We found that detection method has high independent prognostic value in NSCLC prognostic models beyond stage shift using data from the lung component of the PLCO screening trial. NSCLC patients with screen-detected tumors have better prognosis than those diagnosed by other detection methods. Results were robust to cohort selection and statistical modeling approach. This phenomenon has been noted before in breast cancer.

This study’s findings do not imply benefit of CXR screening on NSCLC patients’ survival. Lung cancer mortality at 13 years post randomization was found to be similar between the Intervention and Control groups20. Past work suggests two possibilities for why detection method has prognostic significance: (a) screen-detected tumors exhibit a within-stage shift where a screen-detected stage X tumor is (on average) at an earlier phase of the disease progress than a stage X tumor detected by symptoms (within stage shift), and (b) selection bias, where screen-detected tumors tend to be slower growing and hence less aggressive, but are more likely to be detected by periodic screening exams. Under the second possibility, detection method can be viewed as a proxy for the tumor growth rate, a variable with clear prognostic importance, which is not easily measured and typically not available for use in prognostic models. It is possible that both reasons contribute mutually to the prognostic significance of detection method. Note that randomized controlled trials may evaluate the mortality benefit of screening intervention properly, but they cannot remove the lead-time nor length (selection) bias as these are inherent in screening intervention.
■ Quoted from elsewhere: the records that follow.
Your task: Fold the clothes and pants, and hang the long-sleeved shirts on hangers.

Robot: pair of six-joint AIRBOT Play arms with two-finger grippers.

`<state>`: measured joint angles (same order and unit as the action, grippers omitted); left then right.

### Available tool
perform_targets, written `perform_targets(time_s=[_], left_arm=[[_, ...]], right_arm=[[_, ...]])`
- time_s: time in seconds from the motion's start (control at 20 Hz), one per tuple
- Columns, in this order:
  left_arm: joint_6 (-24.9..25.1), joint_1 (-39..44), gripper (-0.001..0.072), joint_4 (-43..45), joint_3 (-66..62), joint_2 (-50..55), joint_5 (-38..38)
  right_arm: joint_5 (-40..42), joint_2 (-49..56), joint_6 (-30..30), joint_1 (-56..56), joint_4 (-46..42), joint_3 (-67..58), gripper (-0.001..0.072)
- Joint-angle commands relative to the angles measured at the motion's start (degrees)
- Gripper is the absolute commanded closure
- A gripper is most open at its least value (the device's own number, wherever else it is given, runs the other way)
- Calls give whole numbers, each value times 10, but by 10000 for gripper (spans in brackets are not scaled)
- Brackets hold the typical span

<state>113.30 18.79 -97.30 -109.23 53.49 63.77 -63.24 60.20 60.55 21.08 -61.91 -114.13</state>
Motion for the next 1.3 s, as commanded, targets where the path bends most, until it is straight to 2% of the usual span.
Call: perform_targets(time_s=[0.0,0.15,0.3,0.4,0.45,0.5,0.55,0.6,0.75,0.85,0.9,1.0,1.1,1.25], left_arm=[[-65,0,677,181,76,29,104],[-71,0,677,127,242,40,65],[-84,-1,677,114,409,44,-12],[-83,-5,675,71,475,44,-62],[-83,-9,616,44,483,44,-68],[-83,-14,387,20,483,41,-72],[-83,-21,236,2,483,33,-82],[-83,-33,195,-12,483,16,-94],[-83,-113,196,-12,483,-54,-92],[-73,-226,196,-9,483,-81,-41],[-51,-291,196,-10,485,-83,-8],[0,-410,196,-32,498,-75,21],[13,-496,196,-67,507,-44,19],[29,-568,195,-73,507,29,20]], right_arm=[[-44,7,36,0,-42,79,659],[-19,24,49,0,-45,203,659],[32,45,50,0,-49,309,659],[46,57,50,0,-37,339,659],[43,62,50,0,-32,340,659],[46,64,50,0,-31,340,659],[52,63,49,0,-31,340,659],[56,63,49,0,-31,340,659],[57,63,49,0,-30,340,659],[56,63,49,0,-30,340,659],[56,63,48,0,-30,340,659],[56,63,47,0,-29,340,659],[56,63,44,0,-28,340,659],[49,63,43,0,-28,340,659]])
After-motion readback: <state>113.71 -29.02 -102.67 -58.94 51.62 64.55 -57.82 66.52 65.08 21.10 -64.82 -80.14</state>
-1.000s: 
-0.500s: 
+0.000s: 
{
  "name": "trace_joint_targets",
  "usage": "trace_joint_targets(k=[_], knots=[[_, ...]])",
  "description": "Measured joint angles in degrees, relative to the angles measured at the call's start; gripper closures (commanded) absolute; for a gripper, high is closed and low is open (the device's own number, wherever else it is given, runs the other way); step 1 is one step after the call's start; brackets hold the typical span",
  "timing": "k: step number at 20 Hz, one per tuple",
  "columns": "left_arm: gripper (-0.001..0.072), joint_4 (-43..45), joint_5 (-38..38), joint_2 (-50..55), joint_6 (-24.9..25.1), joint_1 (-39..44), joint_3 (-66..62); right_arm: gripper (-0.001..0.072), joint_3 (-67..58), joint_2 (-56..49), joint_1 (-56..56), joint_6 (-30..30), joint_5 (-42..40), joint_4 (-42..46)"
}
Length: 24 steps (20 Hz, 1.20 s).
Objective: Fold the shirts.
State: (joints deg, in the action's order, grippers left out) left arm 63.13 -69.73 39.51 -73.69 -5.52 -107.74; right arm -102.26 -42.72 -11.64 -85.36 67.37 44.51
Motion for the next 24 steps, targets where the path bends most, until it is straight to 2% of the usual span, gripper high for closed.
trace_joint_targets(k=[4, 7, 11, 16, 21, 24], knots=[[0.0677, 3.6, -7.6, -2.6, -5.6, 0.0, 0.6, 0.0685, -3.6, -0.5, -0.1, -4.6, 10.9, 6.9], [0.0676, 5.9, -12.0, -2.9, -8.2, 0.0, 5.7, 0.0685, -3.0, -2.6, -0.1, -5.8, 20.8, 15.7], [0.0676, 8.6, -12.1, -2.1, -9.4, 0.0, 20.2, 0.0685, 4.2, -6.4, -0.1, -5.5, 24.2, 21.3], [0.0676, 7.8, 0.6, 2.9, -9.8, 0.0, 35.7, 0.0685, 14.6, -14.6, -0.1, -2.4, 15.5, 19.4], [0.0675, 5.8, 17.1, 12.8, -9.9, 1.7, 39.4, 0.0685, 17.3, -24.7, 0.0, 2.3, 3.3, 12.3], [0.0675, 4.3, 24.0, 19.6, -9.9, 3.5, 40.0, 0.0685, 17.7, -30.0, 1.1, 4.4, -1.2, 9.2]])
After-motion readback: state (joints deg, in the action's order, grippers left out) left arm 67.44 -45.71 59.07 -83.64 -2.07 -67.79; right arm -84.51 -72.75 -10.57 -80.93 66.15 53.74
Our study has several limitations. First, PLCO did not collect all variables used in the LCPI model. For example, the LCPI model used presence of actionable mutation and patient Eastern Cooperative Oncology Group (ECOG) status. Our conclusions about the independent prognostic value of detection method could be weakened or changed if variables such as presence of actionable mutations were included in CoxPH or RSF models.

Second, since the biological mechanism behind why detection method is a significant prognostic variable is not completely evident, results may not generalize to other lung cancer cohorts in which different screening interventions are used. For example, the National Lung Screening Trial (NLST) studied the effect of low-dose CT screening on lung cancer mortality6. Recently developed MECD use circulating cell-free DNA (cfDNA) to detect cancer10. Tumors detected with low-dose CT and cfDNA may not have the same properties as tumors detected with CXR, such as slow growth rate. It is of interest to explore the prognostic value of the LDCT screening using the NLST trial data in a future study.

It is likely that in the future a larger share of cancers will be detected via screening either by regular image or blood exams. In the area of lung cancer, NLST showed that low-dose CT scans reduce lung cancer mortality by 20% among smokers6. As a result, regular screening is now recommended for this cohort. More generally, MECD tests are now available to consumers.

Our findings imply that cancer detection method should be considered when constructing prognostic models. At present, detection method is not as widely collected as other variables used in prognostic models, such as age, sex, and tumor characteristics. Screening trials and cancer registries should collect cancer detection method, as it may be an important variable with prognostic value not captured by other measures.